## Your instructions
From the data underneath, reproduce exactly the stretch that begins at the line with "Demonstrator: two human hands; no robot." and ends after the line with "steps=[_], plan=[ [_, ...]".

↓

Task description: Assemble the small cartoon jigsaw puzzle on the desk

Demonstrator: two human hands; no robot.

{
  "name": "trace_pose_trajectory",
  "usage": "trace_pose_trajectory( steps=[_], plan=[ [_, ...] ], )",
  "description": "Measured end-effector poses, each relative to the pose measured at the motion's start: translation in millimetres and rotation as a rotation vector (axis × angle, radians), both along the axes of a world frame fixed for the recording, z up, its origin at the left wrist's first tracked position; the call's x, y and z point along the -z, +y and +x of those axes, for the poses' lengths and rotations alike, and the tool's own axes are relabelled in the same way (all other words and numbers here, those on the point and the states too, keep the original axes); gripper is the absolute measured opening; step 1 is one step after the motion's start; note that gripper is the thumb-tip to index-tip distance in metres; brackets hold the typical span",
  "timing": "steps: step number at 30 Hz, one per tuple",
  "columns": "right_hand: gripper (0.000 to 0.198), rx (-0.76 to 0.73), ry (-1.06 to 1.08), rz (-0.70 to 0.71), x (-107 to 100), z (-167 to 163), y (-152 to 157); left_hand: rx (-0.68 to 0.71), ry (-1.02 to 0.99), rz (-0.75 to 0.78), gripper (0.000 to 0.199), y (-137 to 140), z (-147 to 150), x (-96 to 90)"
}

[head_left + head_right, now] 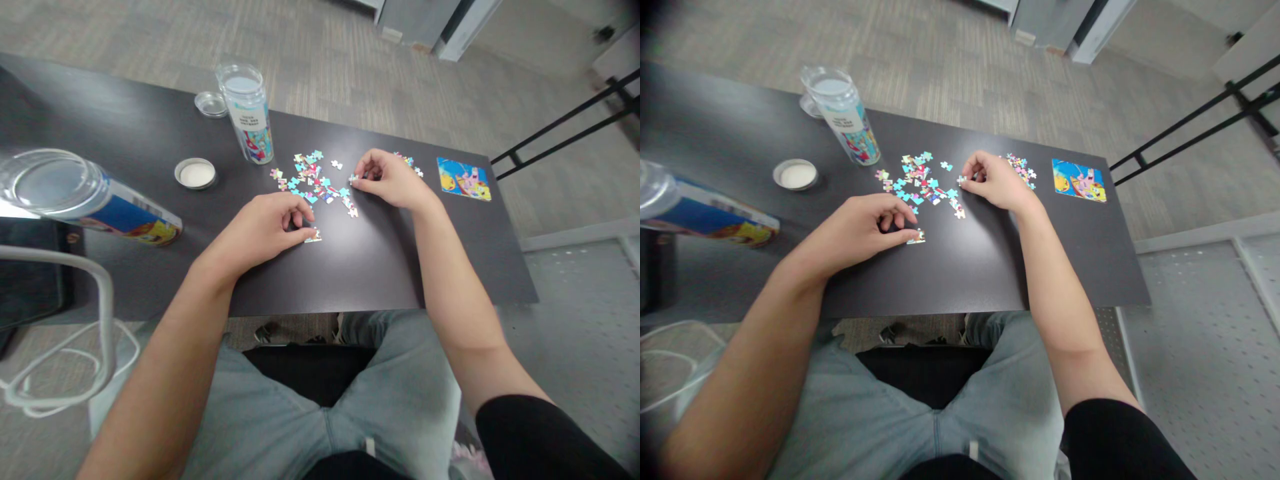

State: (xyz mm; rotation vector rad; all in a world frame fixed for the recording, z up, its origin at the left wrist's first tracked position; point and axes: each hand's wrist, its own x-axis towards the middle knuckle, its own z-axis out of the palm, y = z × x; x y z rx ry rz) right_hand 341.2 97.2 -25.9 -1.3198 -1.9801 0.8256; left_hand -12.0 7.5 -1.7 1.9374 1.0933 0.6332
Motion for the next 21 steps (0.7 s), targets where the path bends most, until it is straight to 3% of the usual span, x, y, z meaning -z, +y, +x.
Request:
trace_pose_trajectory(
  steps=[4, 7, 13, 21],
  plan=[
    [0.034, -0.098, 0.103, -0.022, -15.8, -11.3, -10.0, -0.008, 0.005, -0.031, 0.035, 4.7, -9.5, -0.1],
    [0.035, -0.277, 0.129, -0.119, -33.3, -24.4, -26.2, 0.001, 0.013, -0.059, 0.041, 8.2, -19.4, -2.1],
    [0.014, -0.6, -0.045, -0.283, -56.0, -51.3, -53.9, 0.026, 0.052, -0.083, 0.046, 9.5, -35.6, -9.8],
    [0.021, -0.607, -0.144, -0.286, -48.8, -57.5, -57.0, 0.046, 0.087, -0.097, 0.056, 10.3, -45.8, -10.1]
  ],
)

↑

## Solution to the exercise
Demonstrator: two human hands; no robot.

{
  "name": "trace_pose_trajectory",
  "usage": "trace_pose_trajectory( steps=[_], plan=[ [_, ...] ], )",

The exercise requires no further output.